With the line containing "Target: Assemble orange" as the final line, restate exactly every line of the data below from the first one onward, and copy no pictures.

+ + + + +

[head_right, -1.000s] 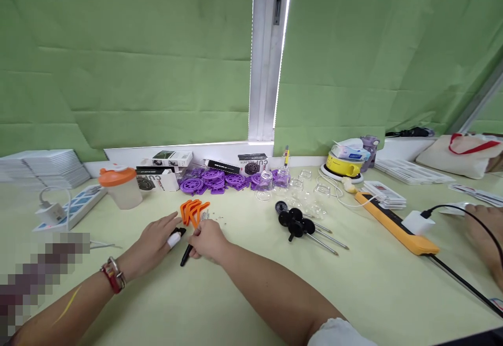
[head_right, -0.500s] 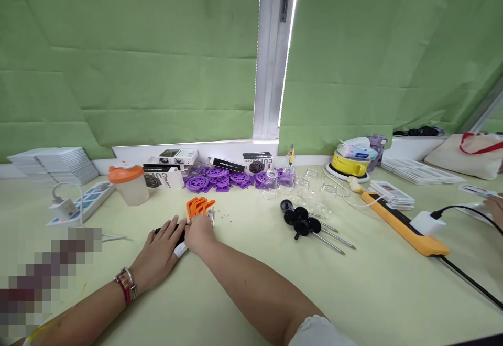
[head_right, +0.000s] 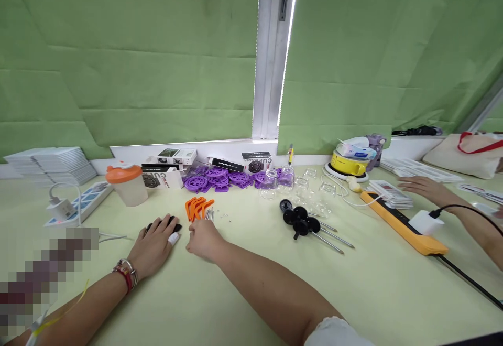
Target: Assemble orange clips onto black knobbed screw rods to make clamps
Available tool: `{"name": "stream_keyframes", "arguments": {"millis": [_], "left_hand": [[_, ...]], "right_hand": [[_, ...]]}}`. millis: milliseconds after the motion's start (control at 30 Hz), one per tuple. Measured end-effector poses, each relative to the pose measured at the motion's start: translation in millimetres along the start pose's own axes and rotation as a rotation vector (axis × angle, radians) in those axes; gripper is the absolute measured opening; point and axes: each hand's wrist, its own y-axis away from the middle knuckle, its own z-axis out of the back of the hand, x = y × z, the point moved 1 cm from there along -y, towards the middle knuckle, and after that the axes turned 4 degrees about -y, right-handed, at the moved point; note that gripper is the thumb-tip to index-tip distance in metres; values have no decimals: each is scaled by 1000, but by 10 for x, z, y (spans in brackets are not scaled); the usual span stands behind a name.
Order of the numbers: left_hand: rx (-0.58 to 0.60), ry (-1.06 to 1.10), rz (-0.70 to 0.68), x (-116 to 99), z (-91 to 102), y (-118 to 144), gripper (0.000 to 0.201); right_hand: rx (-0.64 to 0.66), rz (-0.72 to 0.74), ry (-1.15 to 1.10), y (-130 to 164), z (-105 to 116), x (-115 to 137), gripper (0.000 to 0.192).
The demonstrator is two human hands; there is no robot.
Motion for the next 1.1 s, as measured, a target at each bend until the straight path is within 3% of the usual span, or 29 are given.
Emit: {"name": "stream_keyframes", "arguments": {"millis": [100,267,433,833,1100], "left_hand": [[-23,-7,44,89,-17,-175,59],[-64,5,79,180,-91,-527,57],[-41,2,108,194,-148,-755,57],[-76,-15,107,203,-177,-759,57],[-95,-30,124,196,-183,-750,62]], "right_hand": [[16,-134,-98,233,117,-90,27],[48,-136,-149,537,312,-239,29],[71,-102,-202,660,413,-292,29],[72,-73,-258,636,419,-257,23],[80,-37,-175,626,395,-295,24]]}}
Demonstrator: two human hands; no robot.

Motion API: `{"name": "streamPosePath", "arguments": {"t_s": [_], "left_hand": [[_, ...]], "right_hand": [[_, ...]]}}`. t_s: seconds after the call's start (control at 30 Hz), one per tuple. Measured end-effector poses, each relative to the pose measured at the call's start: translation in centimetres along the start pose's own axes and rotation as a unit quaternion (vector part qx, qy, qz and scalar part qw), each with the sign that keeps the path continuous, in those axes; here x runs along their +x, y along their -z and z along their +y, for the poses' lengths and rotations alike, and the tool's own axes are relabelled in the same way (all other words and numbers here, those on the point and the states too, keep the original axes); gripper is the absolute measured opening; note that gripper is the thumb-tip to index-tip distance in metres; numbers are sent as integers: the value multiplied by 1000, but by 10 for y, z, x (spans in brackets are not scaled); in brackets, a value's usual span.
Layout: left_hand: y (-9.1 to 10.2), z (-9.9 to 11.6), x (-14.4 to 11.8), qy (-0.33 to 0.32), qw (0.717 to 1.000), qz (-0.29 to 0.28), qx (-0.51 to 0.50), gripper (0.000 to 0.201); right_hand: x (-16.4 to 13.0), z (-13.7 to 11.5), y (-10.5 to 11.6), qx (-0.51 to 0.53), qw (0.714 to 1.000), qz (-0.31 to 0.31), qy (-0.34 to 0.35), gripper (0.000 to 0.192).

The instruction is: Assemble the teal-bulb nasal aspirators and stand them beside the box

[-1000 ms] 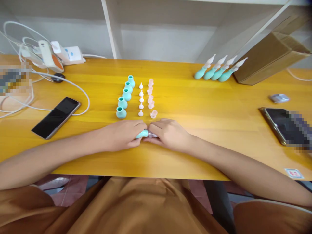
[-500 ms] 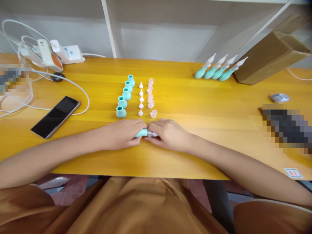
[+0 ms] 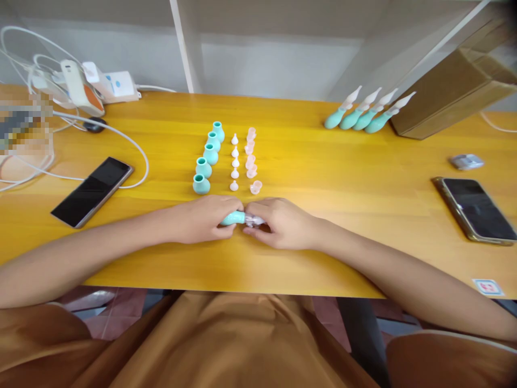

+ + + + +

### Your response
[head_right, -1.000s] 
[head_right, -0.500s] 
[head_right, +0.000s] 
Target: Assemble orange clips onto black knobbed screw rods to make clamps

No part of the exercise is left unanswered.